• _YOUR OBJECTIVE_
Return the lines of the data below, from the one containing "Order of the" through the very last, exactly and with both ends included; no pictures.

+++

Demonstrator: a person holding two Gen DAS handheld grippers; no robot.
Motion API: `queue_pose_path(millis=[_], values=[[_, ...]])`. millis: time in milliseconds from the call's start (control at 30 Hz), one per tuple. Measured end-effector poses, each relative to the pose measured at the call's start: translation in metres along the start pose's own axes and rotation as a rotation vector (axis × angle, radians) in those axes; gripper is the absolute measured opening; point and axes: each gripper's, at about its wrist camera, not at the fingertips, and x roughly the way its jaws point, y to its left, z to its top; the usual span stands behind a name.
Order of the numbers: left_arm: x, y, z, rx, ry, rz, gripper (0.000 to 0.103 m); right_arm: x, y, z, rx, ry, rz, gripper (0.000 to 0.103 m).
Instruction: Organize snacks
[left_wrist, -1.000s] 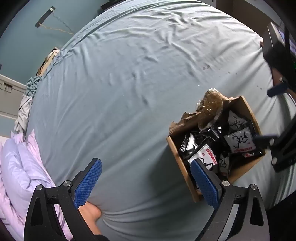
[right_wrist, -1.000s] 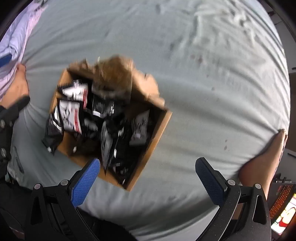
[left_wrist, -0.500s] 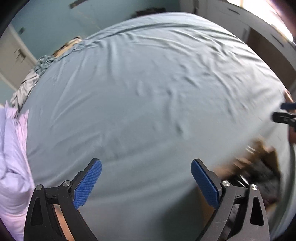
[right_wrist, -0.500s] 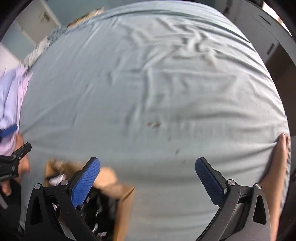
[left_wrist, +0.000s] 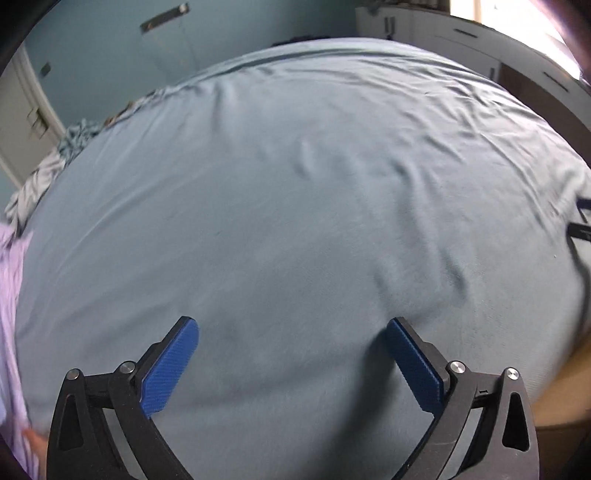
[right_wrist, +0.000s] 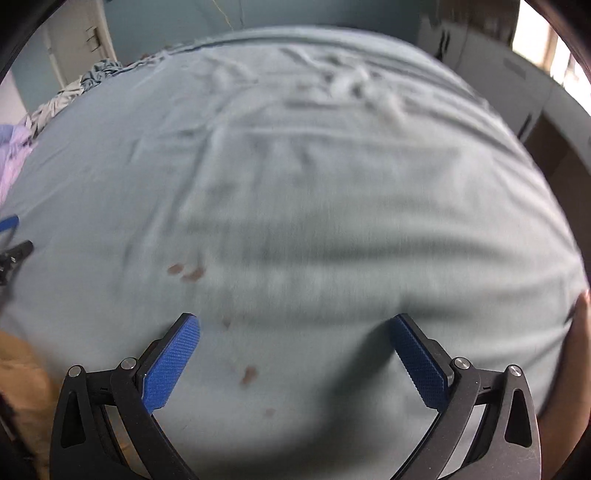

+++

• _SOLUTION FOR THIS EXERCISE_
Order of the numbers: left_arm: x, y, z, rx, ry, rz, gripper (0.000 to 0.103 m); right_arm: x, y, z, rx, ry, rz, gripper (0.000 to 0.103 m).
Instruction: Organize snacks
[left_wrist, -1.000s] 
[right_wrist, -1.000s] 
[left_wrist, -0.500s] 
[right_wrist, -0.500s] 
[left_wrist, +0.000s] 
[right_wrist, +0.000s] 

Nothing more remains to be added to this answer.